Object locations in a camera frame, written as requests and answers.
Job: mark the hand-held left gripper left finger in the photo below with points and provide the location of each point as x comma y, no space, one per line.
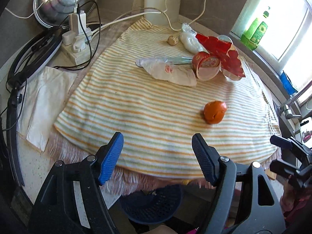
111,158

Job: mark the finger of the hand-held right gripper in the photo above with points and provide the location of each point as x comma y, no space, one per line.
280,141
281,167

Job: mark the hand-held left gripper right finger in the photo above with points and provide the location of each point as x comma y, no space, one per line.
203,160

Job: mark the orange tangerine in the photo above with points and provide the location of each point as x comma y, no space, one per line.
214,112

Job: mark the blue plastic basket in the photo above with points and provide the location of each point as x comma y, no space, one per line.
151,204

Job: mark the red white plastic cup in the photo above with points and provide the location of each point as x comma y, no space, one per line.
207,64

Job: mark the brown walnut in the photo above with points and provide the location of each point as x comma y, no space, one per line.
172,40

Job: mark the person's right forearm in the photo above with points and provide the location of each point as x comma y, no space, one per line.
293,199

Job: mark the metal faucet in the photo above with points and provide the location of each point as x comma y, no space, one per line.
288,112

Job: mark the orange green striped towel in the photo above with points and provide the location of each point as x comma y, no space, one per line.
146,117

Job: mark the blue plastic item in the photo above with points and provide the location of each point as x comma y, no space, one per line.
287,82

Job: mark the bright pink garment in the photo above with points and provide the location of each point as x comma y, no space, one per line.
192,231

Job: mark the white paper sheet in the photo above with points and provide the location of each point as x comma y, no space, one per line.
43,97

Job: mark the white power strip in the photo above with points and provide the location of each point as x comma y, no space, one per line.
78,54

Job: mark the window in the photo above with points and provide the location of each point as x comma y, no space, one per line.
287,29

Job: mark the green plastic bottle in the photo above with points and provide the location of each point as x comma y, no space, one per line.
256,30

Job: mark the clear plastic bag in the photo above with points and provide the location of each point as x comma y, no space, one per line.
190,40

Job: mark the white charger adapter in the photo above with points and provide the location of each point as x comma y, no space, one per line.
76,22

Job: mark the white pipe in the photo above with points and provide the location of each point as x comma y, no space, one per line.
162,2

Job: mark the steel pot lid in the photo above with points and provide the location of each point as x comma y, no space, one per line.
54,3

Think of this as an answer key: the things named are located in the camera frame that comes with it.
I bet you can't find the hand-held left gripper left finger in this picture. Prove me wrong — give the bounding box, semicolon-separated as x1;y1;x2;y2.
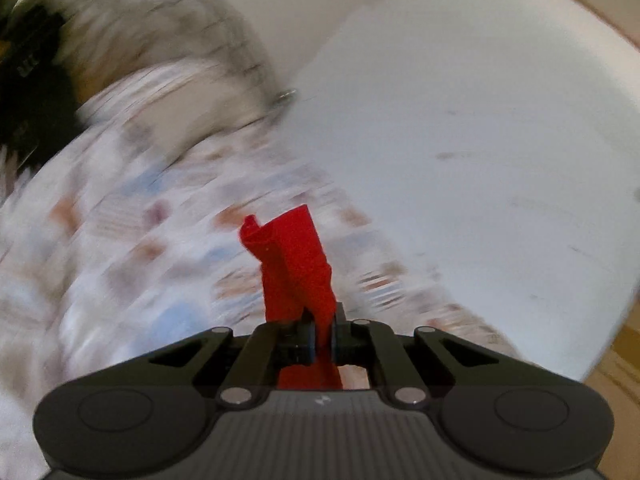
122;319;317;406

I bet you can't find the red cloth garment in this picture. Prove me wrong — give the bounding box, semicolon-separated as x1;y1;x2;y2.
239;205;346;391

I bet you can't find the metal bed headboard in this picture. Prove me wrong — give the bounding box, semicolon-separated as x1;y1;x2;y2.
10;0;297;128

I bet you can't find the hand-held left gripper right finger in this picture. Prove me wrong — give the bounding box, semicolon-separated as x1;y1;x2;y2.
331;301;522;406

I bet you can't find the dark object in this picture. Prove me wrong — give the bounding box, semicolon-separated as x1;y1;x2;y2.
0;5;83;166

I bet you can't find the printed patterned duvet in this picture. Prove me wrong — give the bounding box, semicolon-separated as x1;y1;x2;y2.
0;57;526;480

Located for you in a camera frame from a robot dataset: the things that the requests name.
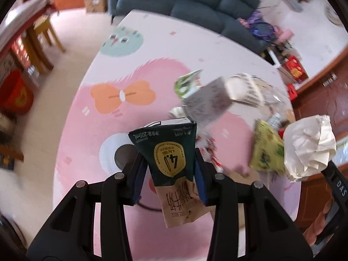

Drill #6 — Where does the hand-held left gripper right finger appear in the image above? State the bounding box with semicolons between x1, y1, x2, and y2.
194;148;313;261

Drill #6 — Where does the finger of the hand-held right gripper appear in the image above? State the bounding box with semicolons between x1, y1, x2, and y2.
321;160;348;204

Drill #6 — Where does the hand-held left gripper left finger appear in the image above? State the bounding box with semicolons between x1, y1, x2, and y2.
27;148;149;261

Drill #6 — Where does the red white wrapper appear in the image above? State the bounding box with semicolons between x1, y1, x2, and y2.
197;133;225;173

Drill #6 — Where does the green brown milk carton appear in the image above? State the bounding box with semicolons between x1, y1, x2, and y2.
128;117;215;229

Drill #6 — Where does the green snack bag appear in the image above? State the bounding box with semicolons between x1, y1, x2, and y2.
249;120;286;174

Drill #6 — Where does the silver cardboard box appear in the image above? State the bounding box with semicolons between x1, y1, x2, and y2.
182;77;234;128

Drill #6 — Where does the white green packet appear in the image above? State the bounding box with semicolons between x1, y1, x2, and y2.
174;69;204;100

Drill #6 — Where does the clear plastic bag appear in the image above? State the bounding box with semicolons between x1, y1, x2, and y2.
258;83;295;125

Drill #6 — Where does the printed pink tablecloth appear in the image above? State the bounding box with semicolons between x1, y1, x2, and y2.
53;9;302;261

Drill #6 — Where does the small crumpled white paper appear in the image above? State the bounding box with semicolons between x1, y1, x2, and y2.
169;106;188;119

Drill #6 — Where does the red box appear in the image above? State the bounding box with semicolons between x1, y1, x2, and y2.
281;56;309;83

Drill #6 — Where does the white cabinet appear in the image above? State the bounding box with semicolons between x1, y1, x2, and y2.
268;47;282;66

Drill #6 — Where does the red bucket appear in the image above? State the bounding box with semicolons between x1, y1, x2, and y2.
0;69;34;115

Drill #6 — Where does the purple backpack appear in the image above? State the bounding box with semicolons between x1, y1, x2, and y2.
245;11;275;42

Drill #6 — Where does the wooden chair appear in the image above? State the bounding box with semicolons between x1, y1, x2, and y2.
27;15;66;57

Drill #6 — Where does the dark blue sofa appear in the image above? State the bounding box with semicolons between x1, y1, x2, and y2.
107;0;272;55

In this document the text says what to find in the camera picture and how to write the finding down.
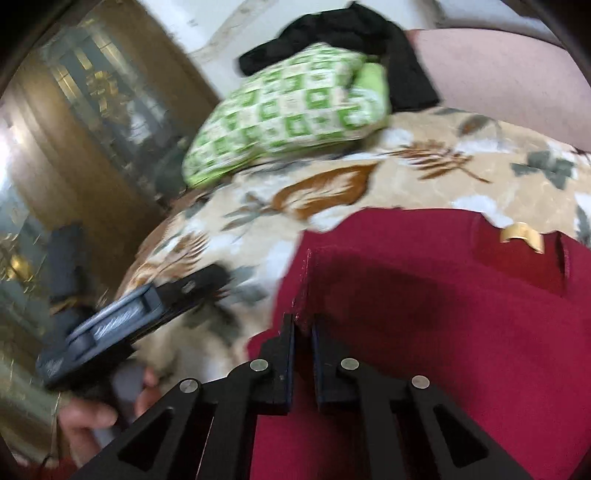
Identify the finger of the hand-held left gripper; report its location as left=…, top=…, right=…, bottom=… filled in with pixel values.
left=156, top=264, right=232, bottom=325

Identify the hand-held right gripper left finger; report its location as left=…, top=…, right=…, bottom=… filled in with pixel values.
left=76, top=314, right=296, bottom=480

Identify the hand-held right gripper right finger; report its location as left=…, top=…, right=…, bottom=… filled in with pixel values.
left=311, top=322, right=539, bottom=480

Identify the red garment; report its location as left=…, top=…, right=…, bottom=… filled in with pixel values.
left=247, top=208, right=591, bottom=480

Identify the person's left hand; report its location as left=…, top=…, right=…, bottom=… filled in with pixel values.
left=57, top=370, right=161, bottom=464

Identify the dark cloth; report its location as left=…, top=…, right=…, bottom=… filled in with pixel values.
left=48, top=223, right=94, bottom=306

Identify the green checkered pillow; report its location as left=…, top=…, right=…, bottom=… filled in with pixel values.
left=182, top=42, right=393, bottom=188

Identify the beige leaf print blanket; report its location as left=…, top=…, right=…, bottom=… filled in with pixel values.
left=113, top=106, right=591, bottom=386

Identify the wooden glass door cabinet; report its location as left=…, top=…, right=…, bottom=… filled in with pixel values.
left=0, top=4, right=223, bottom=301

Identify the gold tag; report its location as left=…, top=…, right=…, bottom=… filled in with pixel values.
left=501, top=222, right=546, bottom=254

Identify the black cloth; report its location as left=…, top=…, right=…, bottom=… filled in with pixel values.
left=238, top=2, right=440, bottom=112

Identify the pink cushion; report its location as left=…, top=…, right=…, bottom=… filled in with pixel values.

......

| Brief |
Starting from the line with "Identify the gold" and ending with the final line of the data, quote every line exactly, both ends included.

| Exercise answer |
Identify the gold tag; report its location as left=…, top=…, right=…, bottom=… filled in with pixel values.
left=501, top=222, right=546, bottom=254

Identify the black cloth; report its location as left=…, top=…, right=…, bottom=… filled in with pixel values.
left=238, top=2, right=440, bottom=112

Identify the pink cushion; report its location as left=…, top=…, right=…, bottom=… filled in with pixel values.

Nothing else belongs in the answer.